*Work instruction:*
Which of the lines below hold "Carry"? Please return each one.

*Data extract:*
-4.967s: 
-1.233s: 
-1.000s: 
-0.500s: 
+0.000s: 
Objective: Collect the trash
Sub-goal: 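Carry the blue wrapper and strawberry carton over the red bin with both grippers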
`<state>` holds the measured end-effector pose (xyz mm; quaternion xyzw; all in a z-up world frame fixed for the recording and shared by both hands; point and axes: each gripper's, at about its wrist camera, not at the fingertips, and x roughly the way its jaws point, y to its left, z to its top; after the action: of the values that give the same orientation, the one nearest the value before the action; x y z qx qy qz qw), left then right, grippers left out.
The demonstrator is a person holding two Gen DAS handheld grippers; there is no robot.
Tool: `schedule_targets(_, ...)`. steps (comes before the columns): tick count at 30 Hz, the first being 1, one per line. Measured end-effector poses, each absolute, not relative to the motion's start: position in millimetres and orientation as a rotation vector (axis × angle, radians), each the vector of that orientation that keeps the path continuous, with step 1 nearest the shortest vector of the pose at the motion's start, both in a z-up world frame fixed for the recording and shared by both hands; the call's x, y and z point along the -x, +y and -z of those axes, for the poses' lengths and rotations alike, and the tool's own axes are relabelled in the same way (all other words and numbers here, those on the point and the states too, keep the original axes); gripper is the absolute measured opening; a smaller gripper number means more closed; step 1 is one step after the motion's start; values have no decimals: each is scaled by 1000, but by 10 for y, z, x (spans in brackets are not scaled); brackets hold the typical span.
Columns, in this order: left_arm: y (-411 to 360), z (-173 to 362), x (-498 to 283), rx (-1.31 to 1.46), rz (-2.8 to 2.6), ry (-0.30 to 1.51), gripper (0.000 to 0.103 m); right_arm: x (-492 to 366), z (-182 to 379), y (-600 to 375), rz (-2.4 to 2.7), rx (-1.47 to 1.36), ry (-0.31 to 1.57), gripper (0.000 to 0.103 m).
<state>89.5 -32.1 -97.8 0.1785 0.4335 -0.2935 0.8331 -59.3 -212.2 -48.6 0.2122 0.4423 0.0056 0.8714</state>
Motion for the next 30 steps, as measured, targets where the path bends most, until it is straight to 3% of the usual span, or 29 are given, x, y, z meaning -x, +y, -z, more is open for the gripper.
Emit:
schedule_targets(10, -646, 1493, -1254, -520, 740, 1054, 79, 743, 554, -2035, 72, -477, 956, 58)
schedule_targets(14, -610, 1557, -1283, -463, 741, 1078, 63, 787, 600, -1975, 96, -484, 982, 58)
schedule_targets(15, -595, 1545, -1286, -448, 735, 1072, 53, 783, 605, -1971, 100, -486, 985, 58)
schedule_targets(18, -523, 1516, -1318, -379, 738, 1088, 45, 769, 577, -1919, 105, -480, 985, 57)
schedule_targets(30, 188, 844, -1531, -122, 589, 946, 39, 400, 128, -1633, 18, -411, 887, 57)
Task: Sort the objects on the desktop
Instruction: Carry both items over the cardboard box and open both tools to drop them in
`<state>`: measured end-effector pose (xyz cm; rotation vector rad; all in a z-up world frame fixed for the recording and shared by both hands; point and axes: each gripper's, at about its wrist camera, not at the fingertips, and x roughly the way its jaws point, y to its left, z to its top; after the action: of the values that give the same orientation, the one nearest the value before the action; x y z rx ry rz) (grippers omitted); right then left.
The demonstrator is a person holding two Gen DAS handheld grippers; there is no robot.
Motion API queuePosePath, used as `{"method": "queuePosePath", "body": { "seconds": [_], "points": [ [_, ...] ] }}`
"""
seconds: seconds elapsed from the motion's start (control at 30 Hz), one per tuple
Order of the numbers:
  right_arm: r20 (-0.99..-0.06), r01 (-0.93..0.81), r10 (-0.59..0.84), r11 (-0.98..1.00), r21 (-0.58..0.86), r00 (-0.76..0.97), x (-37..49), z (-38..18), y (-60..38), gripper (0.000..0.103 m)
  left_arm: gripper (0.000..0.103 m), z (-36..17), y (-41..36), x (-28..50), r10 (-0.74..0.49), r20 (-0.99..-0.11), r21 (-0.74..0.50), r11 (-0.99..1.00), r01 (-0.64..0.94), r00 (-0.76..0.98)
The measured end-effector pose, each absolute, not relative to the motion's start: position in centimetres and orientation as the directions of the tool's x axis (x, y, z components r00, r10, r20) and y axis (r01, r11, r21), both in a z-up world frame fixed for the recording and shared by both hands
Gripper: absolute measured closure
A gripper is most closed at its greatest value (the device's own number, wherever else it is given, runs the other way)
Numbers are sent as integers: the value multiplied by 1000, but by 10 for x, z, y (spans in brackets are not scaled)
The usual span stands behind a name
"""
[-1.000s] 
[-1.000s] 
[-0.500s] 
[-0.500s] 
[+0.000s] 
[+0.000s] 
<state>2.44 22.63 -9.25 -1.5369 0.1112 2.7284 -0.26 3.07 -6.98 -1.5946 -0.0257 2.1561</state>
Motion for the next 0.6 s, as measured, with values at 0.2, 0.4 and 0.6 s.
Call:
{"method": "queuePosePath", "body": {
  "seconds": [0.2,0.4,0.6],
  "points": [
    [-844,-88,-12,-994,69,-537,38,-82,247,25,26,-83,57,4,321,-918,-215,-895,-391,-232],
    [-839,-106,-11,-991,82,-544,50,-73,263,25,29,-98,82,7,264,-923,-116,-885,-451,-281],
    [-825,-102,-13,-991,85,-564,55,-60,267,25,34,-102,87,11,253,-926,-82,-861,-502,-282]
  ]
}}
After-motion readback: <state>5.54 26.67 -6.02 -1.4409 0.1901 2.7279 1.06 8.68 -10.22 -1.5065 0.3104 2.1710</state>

*Answer box:*
Sub-goal: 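Carry the blue wrapper and strawberry carton over the red bin with both grippers
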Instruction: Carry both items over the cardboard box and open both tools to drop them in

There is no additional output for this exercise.